In the Nsight Systems GUI, check the **CUDA API** timeline row and search
for `cudaStreamSynchronize`, `cudaEventSynchronize`, or
`cudaDeviceSynchronize`. The call stack panel shows which Python line
triggered each sync.

### Step 2: Classify -- False vs True Dependencies

After detecting syncs, classify each one before deciding how to fix it.
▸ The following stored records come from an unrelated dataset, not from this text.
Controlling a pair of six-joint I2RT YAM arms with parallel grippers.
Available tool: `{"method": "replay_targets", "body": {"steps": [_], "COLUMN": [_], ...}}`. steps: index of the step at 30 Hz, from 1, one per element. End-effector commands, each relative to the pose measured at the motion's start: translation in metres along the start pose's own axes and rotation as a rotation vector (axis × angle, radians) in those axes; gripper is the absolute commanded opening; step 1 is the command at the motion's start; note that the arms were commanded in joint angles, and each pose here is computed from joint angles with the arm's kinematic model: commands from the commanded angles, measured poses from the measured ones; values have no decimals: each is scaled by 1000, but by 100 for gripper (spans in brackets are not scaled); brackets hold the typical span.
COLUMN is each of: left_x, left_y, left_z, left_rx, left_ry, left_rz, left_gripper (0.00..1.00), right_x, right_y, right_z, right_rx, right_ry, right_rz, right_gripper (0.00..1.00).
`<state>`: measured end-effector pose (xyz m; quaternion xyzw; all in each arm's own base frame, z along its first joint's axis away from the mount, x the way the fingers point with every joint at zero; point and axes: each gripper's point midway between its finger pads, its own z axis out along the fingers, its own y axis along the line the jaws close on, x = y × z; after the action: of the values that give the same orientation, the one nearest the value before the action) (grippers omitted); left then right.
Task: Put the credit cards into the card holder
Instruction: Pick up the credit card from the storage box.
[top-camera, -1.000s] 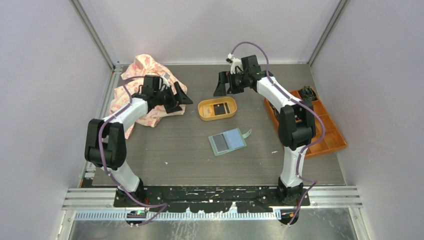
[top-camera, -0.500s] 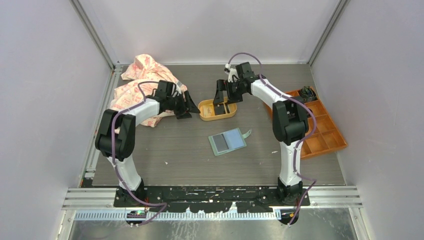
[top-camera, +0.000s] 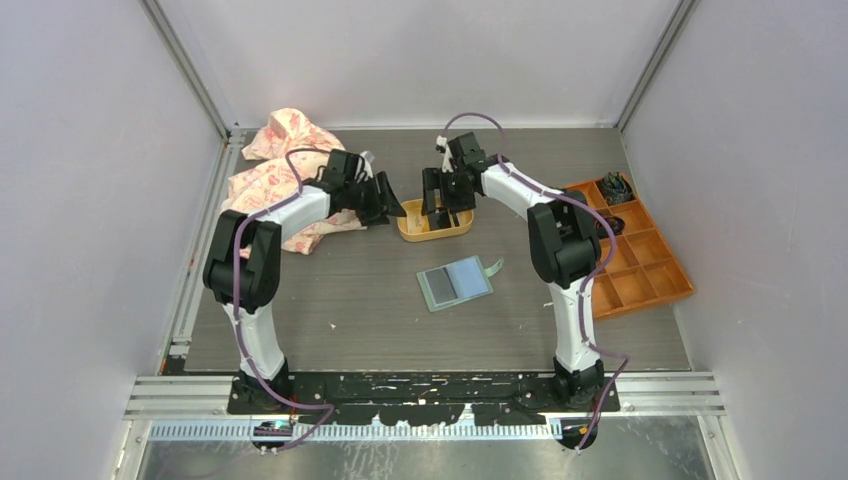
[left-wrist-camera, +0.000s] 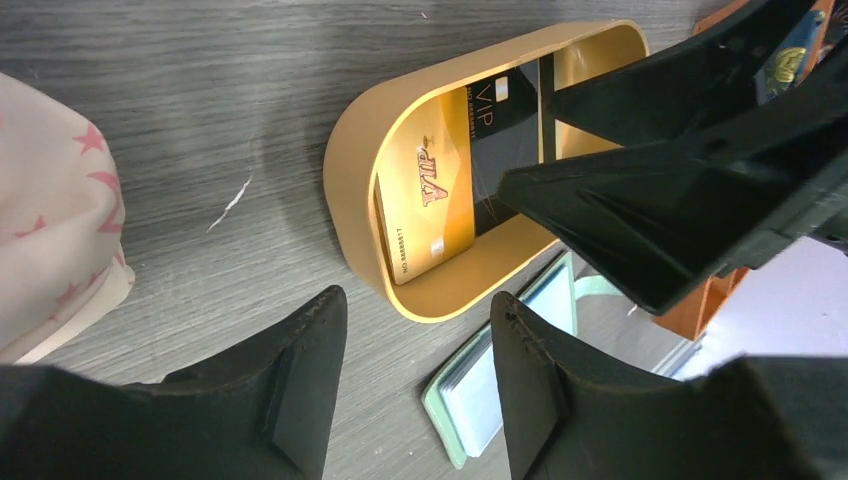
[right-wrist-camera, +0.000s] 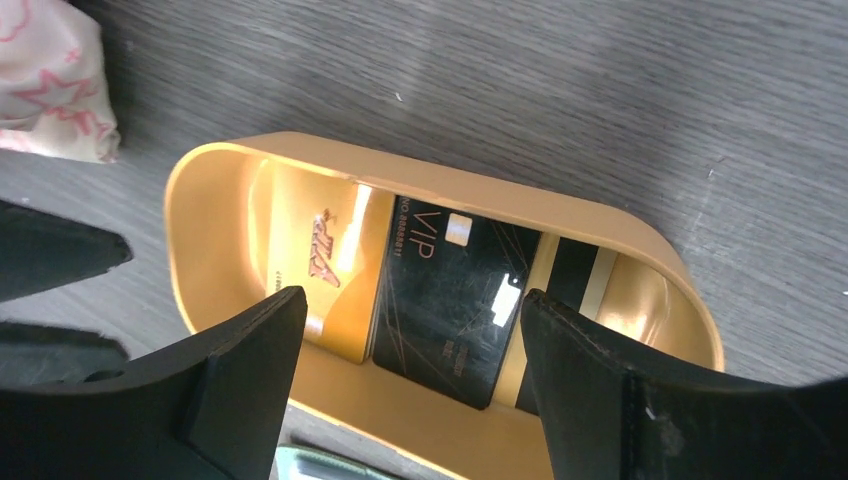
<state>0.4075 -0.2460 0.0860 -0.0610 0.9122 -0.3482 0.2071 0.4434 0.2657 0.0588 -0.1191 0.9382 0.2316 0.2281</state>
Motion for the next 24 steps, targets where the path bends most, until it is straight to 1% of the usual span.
{"method": "replay_targets", "body": {"steps": [1,5,10,12,15,20,24], "left_x": [-10,-5,0,3,9,20,26], "left_y": [1,6,3,3,2,-6,-11], "left_z": [-1,6,15,18,22,21,14], "left_rx": [-78,-119,-146,-155,-165,-169,-175], "left_ry": [-38,-19,3,17,35,45,33], "left_rz": [85,108,153,159,175,200,193], "left_gripper": [55,54,50,45,38,24,21], "right_x": [-17,-13,-3,0,3,8,10], "right_y": [-8,-10,-1,4,13,32,46], "right_z": [1,5,14,15,16,16,11], "right_rx": [88,99,39,8,-44,-152,-223], "right_ry": [-46,-34,6,22,39,70,87], "right_rz": [22,34,59,72,87,125,160], "right_gripper": [83,85,85,83,78,73,70]}}
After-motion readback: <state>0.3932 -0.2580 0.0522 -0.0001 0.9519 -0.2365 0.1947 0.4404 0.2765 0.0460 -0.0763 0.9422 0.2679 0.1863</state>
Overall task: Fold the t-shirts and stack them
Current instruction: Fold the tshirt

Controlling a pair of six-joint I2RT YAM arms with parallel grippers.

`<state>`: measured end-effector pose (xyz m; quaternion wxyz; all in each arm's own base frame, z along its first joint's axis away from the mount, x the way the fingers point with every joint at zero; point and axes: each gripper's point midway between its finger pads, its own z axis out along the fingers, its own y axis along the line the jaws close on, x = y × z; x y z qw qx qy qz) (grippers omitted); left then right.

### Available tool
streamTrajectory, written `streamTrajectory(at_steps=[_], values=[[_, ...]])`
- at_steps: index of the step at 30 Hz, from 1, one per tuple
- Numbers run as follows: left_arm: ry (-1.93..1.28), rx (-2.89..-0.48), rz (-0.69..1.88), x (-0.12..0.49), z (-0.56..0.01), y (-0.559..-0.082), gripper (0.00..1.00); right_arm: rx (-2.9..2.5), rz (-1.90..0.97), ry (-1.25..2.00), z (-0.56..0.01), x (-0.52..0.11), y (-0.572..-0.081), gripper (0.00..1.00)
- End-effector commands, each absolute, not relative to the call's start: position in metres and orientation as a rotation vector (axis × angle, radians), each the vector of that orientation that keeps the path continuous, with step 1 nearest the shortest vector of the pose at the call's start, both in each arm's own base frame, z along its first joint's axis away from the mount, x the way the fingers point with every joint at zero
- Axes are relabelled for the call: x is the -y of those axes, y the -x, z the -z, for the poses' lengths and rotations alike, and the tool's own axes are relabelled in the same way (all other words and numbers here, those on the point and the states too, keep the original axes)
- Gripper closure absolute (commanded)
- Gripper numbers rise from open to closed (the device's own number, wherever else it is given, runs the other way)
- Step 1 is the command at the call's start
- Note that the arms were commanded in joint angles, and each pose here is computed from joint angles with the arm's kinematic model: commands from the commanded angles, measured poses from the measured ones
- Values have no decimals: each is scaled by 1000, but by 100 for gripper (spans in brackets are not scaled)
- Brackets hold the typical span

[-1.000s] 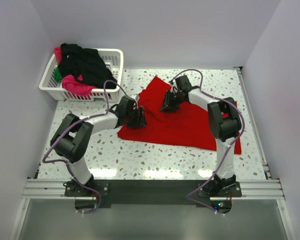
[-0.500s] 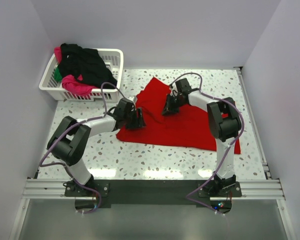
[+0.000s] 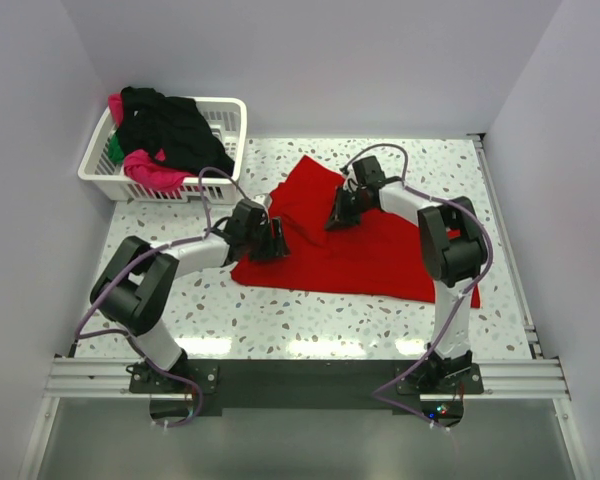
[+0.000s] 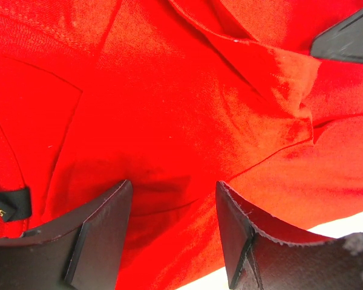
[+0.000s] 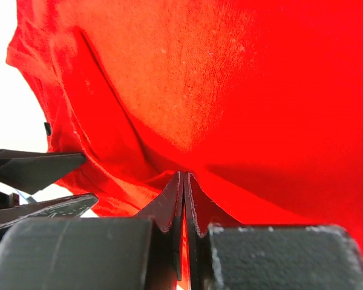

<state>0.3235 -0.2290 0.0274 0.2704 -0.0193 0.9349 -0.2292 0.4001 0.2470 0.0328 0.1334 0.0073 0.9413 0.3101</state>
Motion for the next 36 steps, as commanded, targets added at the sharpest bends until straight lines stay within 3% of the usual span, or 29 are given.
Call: streamTrajectory(at_steps=[1, 8, 13, 19, 23, 36], values=[[88, -2561, 552, 214, -17, -312, 37, -2590, -859, 4, -76, -248, -421, 100], [95, -2562, 552, 213, -16, -311, 37, -2600, -770, -14, -75, -236, -421, 100], [97, -2564, 552, 213, -15, -310, 38, -2608, -864, 8, -73, -247, -415, 100], [103, -2566, 553, 212, -15, -308, 37, -2633, -983, 32, -66, -256, -400, 70], [103, -2570, 551, 211, -14, -307, 37, -2657, -982, 32, -56, -256, -398, 62], [114, -2577, 555, 212, -12, -306, 38, -2702, -1071, 33, -30, -267, -395, 62]])
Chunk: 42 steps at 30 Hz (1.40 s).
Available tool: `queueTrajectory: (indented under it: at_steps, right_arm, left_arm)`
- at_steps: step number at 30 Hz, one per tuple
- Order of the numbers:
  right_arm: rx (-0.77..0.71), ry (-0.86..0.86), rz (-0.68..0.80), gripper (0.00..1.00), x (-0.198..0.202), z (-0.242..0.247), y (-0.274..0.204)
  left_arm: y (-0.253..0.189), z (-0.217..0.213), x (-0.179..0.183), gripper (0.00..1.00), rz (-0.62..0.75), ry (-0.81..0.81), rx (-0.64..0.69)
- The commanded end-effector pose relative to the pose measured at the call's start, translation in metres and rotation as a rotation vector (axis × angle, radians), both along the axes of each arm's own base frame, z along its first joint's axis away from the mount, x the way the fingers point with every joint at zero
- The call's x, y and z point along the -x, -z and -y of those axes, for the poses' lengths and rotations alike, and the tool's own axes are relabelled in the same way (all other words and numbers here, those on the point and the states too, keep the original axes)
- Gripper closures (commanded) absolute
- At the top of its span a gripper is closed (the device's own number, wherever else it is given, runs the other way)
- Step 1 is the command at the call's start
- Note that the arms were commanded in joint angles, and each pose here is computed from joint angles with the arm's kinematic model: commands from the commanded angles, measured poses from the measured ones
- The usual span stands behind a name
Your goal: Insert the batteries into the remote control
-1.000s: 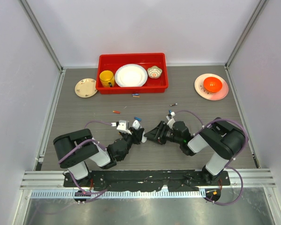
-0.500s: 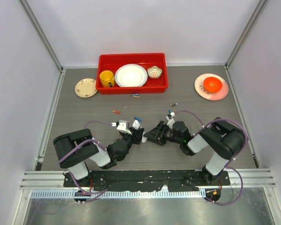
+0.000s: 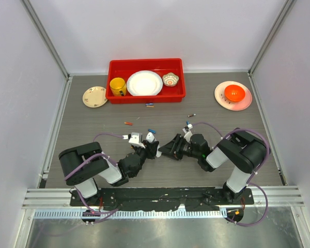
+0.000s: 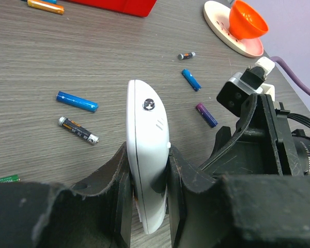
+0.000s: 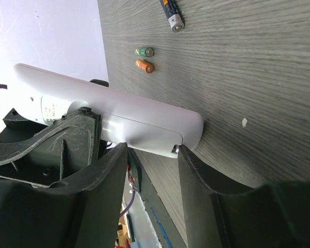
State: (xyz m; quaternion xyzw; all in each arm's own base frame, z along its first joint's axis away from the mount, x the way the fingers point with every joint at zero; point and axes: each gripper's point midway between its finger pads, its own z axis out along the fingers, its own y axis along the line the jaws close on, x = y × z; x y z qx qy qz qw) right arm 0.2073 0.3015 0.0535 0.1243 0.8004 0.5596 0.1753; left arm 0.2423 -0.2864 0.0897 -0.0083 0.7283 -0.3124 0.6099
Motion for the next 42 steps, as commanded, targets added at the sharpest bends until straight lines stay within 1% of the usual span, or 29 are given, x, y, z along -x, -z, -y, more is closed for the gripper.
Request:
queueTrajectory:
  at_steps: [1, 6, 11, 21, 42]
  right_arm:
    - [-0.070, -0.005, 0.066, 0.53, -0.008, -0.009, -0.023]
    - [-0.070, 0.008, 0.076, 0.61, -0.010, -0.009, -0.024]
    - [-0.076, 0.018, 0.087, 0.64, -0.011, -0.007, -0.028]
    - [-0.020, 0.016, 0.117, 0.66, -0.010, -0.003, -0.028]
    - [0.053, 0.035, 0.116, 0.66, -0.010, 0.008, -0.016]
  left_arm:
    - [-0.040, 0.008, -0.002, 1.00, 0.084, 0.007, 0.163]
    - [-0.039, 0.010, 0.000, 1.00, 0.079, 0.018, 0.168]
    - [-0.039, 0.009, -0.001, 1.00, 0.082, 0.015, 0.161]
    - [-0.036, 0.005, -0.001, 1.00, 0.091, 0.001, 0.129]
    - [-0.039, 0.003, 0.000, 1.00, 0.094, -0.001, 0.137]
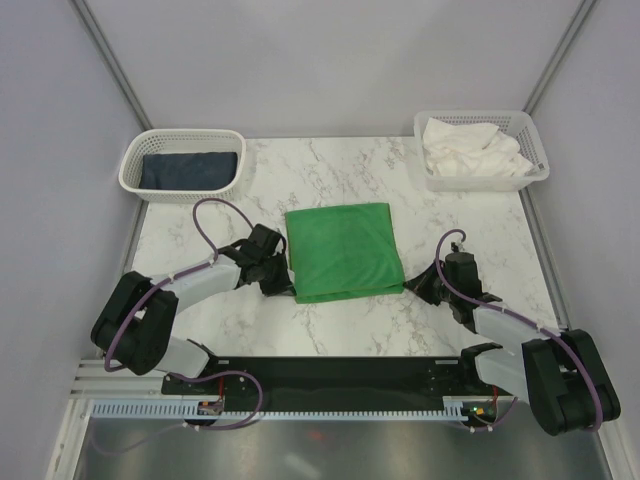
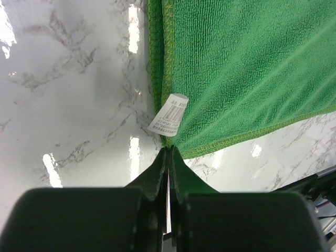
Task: Fold and stack the towels
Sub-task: Fold the towel
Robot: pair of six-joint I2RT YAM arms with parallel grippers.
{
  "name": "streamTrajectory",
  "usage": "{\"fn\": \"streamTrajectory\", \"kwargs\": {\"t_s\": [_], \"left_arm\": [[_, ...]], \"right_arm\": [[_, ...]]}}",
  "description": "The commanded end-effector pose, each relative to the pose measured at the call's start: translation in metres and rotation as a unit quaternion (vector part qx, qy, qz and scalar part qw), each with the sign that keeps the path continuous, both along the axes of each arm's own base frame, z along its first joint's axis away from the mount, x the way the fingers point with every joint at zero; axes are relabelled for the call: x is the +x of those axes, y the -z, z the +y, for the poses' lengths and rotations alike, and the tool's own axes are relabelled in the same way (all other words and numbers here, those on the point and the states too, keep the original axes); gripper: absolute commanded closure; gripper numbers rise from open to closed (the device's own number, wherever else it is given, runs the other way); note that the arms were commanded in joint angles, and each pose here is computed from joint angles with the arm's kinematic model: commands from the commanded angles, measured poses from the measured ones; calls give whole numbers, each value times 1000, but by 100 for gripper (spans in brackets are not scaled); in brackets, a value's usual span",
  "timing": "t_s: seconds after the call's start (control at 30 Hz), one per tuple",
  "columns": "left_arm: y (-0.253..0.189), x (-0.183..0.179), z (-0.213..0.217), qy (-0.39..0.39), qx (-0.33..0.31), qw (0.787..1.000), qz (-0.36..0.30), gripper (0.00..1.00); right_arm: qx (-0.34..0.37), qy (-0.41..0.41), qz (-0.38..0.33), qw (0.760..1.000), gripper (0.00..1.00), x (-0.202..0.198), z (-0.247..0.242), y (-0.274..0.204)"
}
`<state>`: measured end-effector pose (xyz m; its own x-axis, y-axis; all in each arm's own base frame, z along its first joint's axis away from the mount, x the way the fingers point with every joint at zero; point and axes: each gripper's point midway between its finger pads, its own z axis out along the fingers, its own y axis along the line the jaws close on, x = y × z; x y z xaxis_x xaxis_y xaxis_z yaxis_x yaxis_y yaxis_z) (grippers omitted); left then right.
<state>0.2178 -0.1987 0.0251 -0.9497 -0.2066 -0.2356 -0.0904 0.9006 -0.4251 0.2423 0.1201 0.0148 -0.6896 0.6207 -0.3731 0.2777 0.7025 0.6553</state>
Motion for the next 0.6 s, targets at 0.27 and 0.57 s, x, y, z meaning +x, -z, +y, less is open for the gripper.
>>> {"fn": "streamTrajectory", "kwargs": {"t_s": [0.27,0.57], "left_arm": [[-35,9,-21,41,-48,997,-33,57],[-109,92,11,2,-16,990,-142,53]], "right_arm": [[-78,5,-15,997,67,10,-20,-33],[-126,-48,-118,984,57,85,-10,-121]]}}
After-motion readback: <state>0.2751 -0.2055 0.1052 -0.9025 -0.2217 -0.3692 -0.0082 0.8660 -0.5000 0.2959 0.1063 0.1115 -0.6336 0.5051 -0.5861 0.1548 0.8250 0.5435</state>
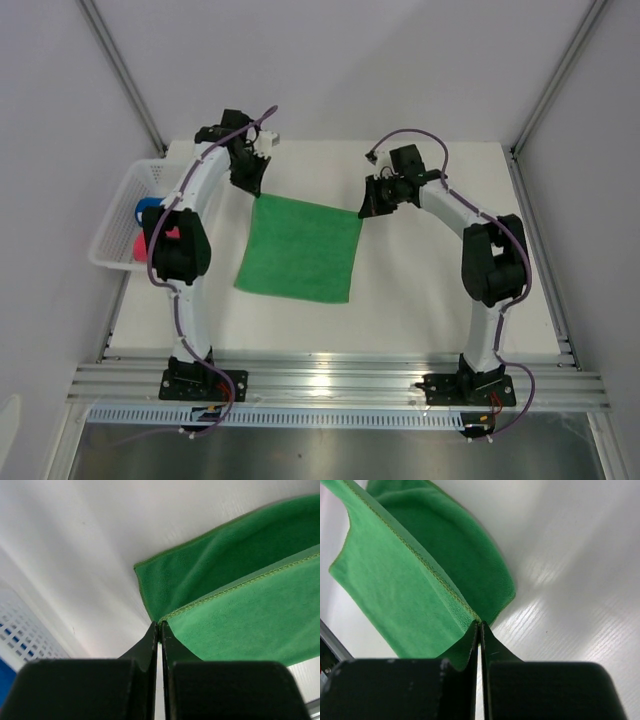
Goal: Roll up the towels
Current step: Fold the towel
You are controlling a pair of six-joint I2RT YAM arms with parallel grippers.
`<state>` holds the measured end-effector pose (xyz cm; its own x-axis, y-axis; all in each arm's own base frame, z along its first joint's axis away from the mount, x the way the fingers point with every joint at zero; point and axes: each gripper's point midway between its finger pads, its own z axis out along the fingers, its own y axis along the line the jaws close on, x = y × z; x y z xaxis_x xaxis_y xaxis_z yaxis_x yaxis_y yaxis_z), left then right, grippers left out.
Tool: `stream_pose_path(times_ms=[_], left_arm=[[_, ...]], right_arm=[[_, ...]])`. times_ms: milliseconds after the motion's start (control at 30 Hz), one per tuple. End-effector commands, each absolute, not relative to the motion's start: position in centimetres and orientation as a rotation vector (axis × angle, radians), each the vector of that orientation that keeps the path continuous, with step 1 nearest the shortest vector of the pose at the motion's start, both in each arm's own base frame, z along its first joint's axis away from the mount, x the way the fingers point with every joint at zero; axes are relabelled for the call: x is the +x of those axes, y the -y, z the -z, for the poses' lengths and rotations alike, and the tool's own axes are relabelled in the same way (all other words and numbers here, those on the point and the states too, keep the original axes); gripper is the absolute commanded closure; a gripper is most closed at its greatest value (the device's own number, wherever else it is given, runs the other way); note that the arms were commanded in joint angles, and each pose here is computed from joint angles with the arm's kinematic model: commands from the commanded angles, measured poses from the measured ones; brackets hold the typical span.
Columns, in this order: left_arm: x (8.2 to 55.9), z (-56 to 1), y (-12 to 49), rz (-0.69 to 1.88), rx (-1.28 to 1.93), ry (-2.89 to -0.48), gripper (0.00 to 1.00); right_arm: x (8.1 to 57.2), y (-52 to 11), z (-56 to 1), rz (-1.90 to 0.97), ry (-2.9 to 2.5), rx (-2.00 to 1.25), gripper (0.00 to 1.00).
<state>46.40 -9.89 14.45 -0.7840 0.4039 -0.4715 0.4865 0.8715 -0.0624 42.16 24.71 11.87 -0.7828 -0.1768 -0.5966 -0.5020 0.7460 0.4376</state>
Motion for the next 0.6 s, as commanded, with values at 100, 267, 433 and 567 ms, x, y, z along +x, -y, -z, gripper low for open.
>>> stream_pose_path(times_ms=[100, 267, 433, 567], left_arm=[[48.3, -13.4, 9.0, 0.186, 0.635, -2.590, 0.99], [49.1, -12.1, 8.4, 0.122, 0.627, -2.608, 0.99], [49.7, -10.7, 7.8, 0.079, 0.607, -2.631, 0.79], [50.1, -9.9, 7.5, 0.041, 0.602, -2.638, 0.45]], right_arm=[[45.4, -25.2, -11.1, -0.805, -2.371, -0.479, 1.00], [46.7, -25.2, -9.9, -0.782, -2.386, -0.465, 1.00], [47.7, -24.8, -8.2, -0.743, -2.421, -0.427, 0.95], [48.9, -23.8, -7.3, -0.672, -2.443, -0.351, 0.63]])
**False dependencies** (avoidable) -- CPU does not actually need the GPU
result. These can be eliminated without changing program logic:

- Debug prints left in hot paths (`print(loss.item())`)
- Unnecessary `.item()` calls for logging that could be deferred
- Using `.cuda()` instead of `.to('cuda', non_blocking=True)`
- Using `.type(torch.LongTensor)` instead of `.type(torch.long)`
- Creating tensors from Python objects directly on CUDA

**True dependencies** (require restructuring) -- CPU genuinely needs the
GPU value to proceed:

- **Control flow dependency**: `if loss.item() > threshold:` -- CPU
  branches on a GPU-computed value
- **Dynamic memory allocation**: `output = x[mask]` -- output size depends
  on GPU computation
- **CPU computation using GPU values**: computing statistics for logging,
  updating learning rates from metrics

True dependencies require restructuring: move logic to GPU
(`torch.where()`), delay to end of iteration, or accept that those parts
stay outside any CUDA Graph capture region.

### Step 3: Eliminate Systematically

Apply fixes in order of increasing difficulty. Start with easy wins.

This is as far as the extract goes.